WHAT YOU NEED TO DO: Using the material that follows, work out how many lines include the word "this". Your answer should be that number only.

RECORDED DATA:
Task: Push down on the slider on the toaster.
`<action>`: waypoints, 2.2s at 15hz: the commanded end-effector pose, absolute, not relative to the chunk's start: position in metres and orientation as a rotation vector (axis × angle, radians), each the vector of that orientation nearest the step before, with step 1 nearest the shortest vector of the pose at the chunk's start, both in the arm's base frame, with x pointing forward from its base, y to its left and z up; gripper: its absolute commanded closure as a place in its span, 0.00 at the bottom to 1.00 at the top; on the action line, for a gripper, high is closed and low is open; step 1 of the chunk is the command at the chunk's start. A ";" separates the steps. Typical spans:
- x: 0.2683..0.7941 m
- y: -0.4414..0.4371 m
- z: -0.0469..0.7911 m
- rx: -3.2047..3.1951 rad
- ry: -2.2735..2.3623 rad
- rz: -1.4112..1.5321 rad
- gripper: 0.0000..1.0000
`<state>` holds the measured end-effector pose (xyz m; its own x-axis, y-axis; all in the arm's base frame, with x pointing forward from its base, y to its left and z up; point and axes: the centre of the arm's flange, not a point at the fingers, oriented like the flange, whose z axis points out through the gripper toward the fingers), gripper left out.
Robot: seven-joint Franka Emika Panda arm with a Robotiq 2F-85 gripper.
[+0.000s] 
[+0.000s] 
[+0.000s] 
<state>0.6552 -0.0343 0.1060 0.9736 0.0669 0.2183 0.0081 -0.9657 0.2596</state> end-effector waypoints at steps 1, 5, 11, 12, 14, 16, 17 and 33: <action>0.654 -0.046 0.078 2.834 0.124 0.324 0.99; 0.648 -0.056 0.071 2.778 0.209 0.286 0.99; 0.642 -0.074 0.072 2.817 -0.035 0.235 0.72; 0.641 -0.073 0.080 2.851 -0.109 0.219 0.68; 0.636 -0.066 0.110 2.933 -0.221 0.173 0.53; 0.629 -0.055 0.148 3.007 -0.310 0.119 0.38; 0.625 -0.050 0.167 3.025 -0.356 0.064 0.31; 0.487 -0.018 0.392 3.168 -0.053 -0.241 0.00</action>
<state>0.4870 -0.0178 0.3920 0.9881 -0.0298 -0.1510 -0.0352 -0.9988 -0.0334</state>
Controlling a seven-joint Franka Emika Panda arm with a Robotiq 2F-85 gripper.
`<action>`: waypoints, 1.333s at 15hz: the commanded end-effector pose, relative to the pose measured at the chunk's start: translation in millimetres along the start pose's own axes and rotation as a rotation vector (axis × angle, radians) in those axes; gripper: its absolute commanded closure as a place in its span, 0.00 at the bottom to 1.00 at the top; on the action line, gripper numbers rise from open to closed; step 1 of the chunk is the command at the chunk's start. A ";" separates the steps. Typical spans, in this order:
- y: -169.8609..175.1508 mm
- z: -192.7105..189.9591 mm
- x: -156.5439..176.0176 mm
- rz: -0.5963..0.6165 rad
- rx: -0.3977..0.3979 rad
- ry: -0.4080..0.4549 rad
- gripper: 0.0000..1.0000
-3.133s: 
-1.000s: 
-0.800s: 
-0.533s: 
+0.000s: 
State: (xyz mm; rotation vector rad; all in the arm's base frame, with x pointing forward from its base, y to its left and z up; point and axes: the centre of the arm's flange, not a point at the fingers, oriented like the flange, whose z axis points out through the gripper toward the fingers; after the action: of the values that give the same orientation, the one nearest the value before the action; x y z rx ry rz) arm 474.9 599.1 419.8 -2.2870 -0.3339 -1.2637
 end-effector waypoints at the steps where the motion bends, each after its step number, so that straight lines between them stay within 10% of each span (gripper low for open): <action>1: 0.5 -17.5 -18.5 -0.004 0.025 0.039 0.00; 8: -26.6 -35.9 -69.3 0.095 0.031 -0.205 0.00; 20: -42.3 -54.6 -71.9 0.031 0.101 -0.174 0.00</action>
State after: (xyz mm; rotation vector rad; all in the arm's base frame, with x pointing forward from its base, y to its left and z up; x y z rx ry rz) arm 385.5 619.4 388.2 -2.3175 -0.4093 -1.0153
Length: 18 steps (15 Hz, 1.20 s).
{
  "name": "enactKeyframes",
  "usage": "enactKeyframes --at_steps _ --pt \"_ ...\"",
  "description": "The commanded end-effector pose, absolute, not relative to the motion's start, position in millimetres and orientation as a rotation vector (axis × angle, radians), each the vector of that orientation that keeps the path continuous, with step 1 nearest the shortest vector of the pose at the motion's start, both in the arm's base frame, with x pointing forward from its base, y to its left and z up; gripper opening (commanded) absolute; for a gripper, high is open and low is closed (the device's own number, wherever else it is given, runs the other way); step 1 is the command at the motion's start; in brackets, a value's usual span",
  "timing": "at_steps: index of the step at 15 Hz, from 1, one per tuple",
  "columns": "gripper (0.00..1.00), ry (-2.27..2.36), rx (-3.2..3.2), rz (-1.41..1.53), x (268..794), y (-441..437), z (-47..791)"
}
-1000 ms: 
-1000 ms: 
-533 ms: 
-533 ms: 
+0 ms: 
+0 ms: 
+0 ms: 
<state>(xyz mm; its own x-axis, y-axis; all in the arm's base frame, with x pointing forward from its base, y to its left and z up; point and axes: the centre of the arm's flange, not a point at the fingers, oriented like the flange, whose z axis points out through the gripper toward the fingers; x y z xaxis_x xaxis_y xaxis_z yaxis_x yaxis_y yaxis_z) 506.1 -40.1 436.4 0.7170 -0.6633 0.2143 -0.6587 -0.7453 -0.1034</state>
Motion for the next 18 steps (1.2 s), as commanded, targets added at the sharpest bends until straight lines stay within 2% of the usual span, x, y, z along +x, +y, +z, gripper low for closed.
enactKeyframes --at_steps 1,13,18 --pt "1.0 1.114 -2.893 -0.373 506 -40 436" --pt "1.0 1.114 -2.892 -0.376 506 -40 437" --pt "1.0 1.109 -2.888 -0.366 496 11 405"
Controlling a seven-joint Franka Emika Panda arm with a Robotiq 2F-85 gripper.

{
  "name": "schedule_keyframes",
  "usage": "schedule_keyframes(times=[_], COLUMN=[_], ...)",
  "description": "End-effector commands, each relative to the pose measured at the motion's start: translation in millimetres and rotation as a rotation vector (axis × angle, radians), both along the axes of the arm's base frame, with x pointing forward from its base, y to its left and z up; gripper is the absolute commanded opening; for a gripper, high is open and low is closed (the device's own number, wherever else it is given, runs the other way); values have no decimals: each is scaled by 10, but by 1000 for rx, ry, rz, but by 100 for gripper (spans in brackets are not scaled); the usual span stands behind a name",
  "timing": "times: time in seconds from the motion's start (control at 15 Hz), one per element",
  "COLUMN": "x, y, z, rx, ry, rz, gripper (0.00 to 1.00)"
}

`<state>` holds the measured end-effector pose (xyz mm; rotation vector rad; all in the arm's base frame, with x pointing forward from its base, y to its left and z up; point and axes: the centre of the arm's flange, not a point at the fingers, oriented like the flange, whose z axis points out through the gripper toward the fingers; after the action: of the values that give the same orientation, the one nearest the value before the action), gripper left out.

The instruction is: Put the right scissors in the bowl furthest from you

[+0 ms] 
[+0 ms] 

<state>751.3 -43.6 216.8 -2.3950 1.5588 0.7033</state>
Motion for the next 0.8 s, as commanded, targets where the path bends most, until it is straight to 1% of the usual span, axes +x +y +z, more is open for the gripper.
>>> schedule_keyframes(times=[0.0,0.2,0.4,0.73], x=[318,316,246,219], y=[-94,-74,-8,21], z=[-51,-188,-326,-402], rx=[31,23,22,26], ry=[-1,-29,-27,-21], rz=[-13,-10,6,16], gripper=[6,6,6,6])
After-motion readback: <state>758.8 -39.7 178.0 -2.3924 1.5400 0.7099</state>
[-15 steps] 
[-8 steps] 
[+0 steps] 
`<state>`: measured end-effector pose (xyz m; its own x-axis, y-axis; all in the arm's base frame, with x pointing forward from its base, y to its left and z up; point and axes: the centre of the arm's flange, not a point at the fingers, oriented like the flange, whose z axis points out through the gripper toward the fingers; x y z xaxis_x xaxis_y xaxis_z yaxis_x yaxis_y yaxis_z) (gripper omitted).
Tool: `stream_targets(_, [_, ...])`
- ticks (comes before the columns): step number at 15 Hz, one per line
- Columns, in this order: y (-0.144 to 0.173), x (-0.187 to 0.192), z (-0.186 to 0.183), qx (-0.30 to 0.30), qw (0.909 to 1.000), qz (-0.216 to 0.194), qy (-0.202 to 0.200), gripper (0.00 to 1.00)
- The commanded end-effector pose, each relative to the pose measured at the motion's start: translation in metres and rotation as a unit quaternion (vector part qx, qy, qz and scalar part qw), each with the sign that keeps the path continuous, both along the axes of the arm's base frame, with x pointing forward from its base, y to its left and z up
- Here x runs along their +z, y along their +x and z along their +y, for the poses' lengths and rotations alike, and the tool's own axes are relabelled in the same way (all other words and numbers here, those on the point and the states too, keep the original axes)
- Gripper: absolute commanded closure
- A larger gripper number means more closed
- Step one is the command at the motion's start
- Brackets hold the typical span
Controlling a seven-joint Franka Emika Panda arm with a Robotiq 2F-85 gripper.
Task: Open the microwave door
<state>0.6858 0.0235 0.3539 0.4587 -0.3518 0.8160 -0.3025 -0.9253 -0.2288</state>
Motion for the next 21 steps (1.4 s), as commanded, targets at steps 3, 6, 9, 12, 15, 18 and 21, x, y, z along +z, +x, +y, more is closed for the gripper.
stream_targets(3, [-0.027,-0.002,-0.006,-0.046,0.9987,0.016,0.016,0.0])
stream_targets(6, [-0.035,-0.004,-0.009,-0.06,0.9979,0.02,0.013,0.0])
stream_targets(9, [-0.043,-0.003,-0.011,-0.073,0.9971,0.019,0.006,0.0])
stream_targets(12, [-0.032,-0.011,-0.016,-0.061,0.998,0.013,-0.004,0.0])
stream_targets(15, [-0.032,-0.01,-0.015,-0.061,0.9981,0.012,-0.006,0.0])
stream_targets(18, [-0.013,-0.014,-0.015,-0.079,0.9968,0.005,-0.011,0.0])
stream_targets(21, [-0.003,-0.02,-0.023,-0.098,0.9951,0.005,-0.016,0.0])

OUTPUT OF THE TASK: 2